Research and education needs to be provided, Dr. Mark Ware, a professor in family medicine and anesthesia at McGill University, told a drug policy conference in Ottawa.
By: Tonda Maccharles
OTTAWA—Canada should immediately boost spending on intensive public education and research into the impacts of marijuana and not wait until 2018 , says the co-chair of Ottawa’s pot task force.
Dr. Mark Ware, a professor in family medicine and anesthesia at McGill University, told a drug policy conference in Ottawa that a bill to overhaul Canada’s marijuana law is just the first step of what he predicts will be an “unbelievably deep and tangled web” with provinces, territories and municipalities who will be responsible for much of the scheme.
Meanwhile, Ware said, “research and education needs to be provided. This is something I’m still pushing for.”
“I haven’t felt, yet, that we have capacity to support this kind of legislative change in terms of measuring and understanding what the impact of this is on individual health and on public health.”
Ware was among dozens of experts at a conference on the future of drug policy in Canada looking at medium- and long-term recommendations for policy-makers.

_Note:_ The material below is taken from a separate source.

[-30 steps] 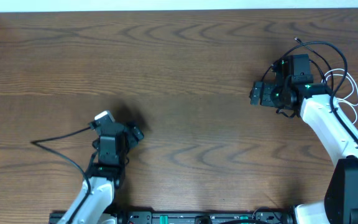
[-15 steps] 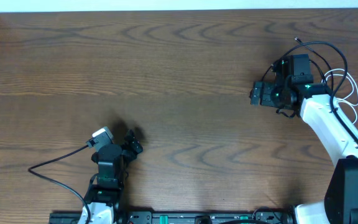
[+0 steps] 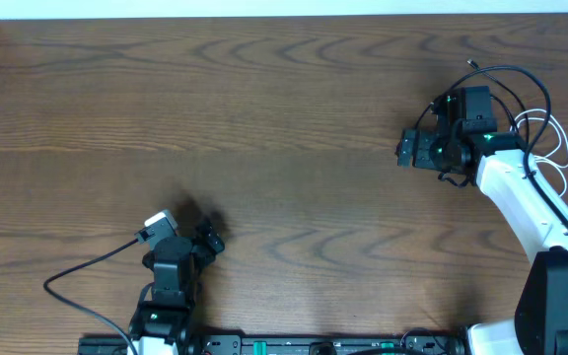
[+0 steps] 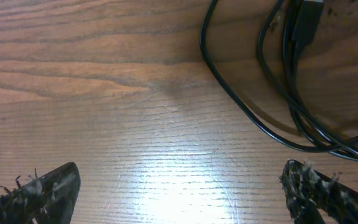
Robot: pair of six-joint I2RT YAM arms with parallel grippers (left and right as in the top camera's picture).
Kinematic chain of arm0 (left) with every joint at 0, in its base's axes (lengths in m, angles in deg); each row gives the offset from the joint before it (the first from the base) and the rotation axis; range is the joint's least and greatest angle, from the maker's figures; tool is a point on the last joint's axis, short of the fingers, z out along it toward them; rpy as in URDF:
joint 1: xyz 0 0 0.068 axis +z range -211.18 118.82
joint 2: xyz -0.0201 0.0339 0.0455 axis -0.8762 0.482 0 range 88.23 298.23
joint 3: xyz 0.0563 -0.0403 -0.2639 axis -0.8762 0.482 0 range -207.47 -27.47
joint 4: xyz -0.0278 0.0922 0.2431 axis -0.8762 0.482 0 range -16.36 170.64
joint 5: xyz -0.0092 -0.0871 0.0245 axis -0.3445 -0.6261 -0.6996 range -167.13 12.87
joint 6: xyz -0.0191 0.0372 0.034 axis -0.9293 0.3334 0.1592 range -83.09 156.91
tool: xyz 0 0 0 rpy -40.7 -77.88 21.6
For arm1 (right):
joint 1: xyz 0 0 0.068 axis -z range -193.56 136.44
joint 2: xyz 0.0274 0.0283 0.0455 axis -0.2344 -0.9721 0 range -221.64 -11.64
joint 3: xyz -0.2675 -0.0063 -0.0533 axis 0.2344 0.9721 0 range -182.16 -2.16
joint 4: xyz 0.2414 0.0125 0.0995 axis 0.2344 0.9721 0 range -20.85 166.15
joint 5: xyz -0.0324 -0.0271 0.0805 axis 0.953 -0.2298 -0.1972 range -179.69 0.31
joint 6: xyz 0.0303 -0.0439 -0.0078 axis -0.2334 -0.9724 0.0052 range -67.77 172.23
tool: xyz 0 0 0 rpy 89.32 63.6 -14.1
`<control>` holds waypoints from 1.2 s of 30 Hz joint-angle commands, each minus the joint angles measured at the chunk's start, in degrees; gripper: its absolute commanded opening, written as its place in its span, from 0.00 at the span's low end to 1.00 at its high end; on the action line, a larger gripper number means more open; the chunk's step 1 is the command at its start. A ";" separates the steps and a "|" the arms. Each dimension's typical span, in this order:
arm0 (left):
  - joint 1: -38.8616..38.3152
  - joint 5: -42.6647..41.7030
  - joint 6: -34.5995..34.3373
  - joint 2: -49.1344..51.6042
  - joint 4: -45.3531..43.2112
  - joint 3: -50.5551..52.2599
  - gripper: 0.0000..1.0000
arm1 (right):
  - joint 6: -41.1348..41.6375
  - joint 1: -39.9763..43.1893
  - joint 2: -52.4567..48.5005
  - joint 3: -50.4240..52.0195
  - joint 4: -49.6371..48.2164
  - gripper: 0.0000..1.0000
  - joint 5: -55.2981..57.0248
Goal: Untangle cables
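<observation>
A black cable [image 3: 77, 271] runs from my left gripper [image 3: 180, 240] out to the left and loops back to the table's front edge. A white piece [image 3: 158, 223] sits at the gripper's tip where the cable ends. The gripper appears shut on that cable. My right gripper [image 4: 179, 199] hovers open over bare wood, fingers [image 4: 45, 190] far apart with nothing between them. Beyond it lie several black cable strands [image 4: 253, 106] and a dark plug [image 4: 306, 22]. In the overhead view the right gripper [image 3: 422, 153] is at the far right, beside a black cable loop [image 3: 521, 79].
White cable loops [image 3: 552, 138] lie at the right edge behind the right arm [image 3: 521, 197]. The wooden table [image 3: 294, 118] reaches a pale strip at the far edge. The arm bases stand along the front edge.
My left gripper has moved a little closer to the table's front edge, and the black cable's end has come with it. The right gripper has not moved.
First my left gripper was at mid-left of the table with the black cable trailing left. Later it stood nearer the front edge with the cable dragged along, and now nearer still. The right gripper stayed open over the same spot throughout.
</observation>
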 commanded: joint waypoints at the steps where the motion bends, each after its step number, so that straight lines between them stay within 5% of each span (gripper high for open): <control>1: 0.20 0.72 -0.52 -5.79 4.31 0.11 0.98 | 0.11 -0.24 -0.02 0.17 0.04 0.99 -0.26; 10: 0.20 -8.41 18.86 -16.98 5.57 0.11 0.98 | 0.11 -0.24 -0.02 0.15 0.04 0.99 -0.26; 28: 0.59 -8.48 24.52 -36.76 5.62 0.11 0.98 | 0.11 -0.24 -0.02 0.17 0.04 0.99 -0.26; 36: 0.57 -8.96 24.20 -36.79 5.55 0.11 0.98 | 0.11 -0.24 -0.02 0.17 0.04 0.99 -0.26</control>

But Ware had advice for the short term.
Canada needs a “lot more infrastructure” to support the nests of “very good researchers around the country,” who are studying plant sciences, pharmacology, and clinical research as well as policy, “but they’re not well connected and we’re not talking to one another,” said Ware.

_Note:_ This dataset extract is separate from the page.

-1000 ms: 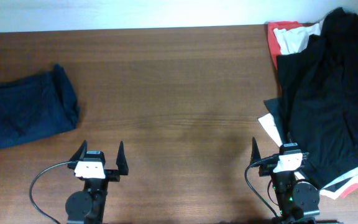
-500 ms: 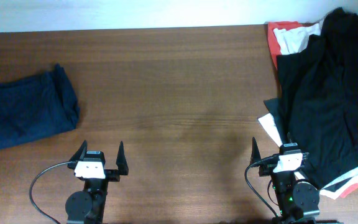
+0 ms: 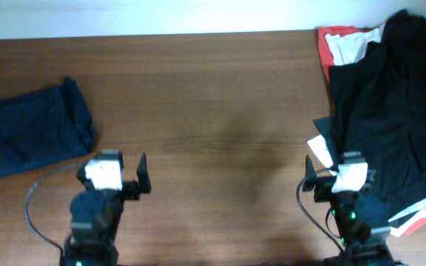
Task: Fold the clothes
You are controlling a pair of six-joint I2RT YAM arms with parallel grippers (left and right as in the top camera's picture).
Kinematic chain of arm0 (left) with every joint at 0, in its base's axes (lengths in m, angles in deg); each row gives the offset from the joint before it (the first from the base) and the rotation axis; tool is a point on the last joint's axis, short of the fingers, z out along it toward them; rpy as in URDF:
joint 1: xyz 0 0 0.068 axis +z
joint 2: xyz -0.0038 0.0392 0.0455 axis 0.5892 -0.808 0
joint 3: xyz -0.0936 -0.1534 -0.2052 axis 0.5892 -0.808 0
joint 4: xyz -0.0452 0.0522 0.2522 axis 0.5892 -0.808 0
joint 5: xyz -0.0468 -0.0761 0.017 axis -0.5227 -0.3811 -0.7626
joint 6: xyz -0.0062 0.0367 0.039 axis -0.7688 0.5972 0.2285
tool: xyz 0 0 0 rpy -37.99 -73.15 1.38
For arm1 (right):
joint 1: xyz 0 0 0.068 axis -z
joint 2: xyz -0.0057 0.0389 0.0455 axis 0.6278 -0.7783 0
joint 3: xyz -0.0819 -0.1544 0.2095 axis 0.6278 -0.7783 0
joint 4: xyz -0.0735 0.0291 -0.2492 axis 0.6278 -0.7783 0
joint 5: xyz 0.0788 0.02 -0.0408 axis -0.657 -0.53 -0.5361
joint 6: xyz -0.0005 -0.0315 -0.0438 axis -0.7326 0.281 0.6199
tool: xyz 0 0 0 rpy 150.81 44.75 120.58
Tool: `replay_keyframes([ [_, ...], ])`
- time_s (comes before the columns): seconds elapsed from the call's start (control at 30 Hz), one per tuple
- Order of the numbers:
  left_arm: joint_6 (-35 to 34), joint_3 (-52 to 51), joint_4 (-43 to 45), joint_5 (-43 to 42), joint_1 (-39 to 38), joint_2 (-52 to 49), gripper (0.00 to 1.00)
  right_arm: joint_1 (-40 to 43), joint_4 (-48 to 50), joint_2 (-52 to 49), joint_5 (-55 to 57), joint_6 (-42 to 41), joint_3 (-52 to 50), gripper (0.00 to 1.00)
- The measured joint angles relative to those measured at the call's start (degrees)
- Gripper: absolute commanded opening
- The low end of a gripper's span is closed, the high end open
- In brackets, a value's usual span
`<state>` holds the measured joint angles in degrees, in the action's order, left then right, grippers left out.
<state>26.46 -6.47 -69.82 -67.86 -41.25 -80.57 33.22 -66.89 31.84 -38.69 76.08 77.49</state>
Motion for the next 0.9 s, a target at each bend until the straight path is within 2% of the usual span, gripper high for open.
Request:
replay_keyframes([
  [0.17,-0.11,15.82,-7.98,0.00,0.00,-19.78,0.99,0.07,-12.09,-25.51,0.20,0.02,21.27,0.99],
  [0.2,-0.09,18.51,-9.14,-0.22,0.00,-23.52,0.99,1.38,-17.92,-34.47,-0.17,0.02,29.86,0.99],
  [0.27,-0.09,20.35,-9.51,-0.90,0.00,-26.99,0.99,3.13,-20.24,-41.03,-1.77,0.04,35.17,0.99],
  [0.3,-0.11,20.59,-9.53,-1.16,0.00,-28.00,0.99,4.02,-20.98,-43.80,-3.39,0.02,37.64,0.95],
  [0.37,-0.11,20.90,-9.68,-1.70,0.00,-30.86,0.99,7.13,-17.90,-53.46,-5.86,0.00,44.22,0.86],
  [0.4,-0.11,20.92,-9.66,-1.73,0.00,-31.56,0.99,8.48,-13.92,-56.04,-6.71,0.13,44.63,0.79],
  [0.43,-0.09,20.96,-9.60,-1.75,0.00,-31.98,0.99,10.71,-8.68,-59.91,-7.19,0.26,45.22,0.75],
  [0.53,-0.11,21.00,-9.44,-1.79,0.00,-32.26,0.99,15.26,-0.26,-70.51,-7.37,-0.11,45.70,0.75],
  [0.63,-0.11,21.00,-9.11,-2.12,0.00,-32.33,0.99,15.72,7.17,-82.47,-7.63,-0.07,46.01,0.74],
  [0.7,-0.11,21.00,-9.29,-2.14,0.00,-32.35,0.99,15.72,10.29,-89.72,-7.61,-0.07,46.01,0.70],
  [0.83,-0.11,21.00,-9.27,-2.14,0.00,-32.35,0.99,15.72,12.87,-93.33,-2.82,-0.02,46.01,0.63],
  [0.9,-0.09,21.00,-9.27,-2.14,0.00,-32.35,0.99,15.72,12.94,-94.25,-0.07,-0.02,46.01,0.51],
])
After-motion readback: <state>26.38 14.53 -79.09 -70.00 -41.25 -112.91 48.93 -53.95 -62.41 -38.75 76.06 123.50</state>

He said for the legalization policy “to be rolled out and be implemented effectively and to respond to the realities that we get when it’s launched, we need that network to be in place.”
Ware also said provinces and municipalities need support to ensure they have the “required elements for licensing, for regulating, for inspecting.”
“This is a huge undertaking. I think we underestimate how deep this is going to go.”
Many at the conference supported the federal Liberal government’s desire to reduce the harms associated with illegal cannabis sales and use.
However Mark Kleiman, a professor of public service at New York University’s Marron Institute of Urban Management, had a stern warning. “Legalization and regulation are not a panacea. There is not a solution to the drug problem that consists of getting the criminal law out of the way and turning it over to the doctors and the public health folks.”
Kleiman, whose work was consulted by Ottawa’s task force, pointed to alcohol and tobacco as industries where legalization has not reduced public health harms. Instead, he said, commercialization supported industries with a vested interest in marketing a harmful product to dependent users, and these industries “aren’t down in the trenches advocating for a public health approach to addiction.”
“Expecting the nascent legal cannabis industry, or the existing legal alcohol industry, to worry about substance abuse is like expecting Exxon Mobil to worry about global warming. That’s the business they’re in.”
His advice: Canada should ensure cannabis is priced or taxed so that the cost “to get stoned,” which he put at about $1.50, doesn’t change, that appropriate health information is available at the point of sale, that marketing by commercial industry is restricted, and that retail sales clerks selling cannabis across the counter are trained in substance abuse and pharmacology, so they can advise their customer of the risks, and help identify those who need help.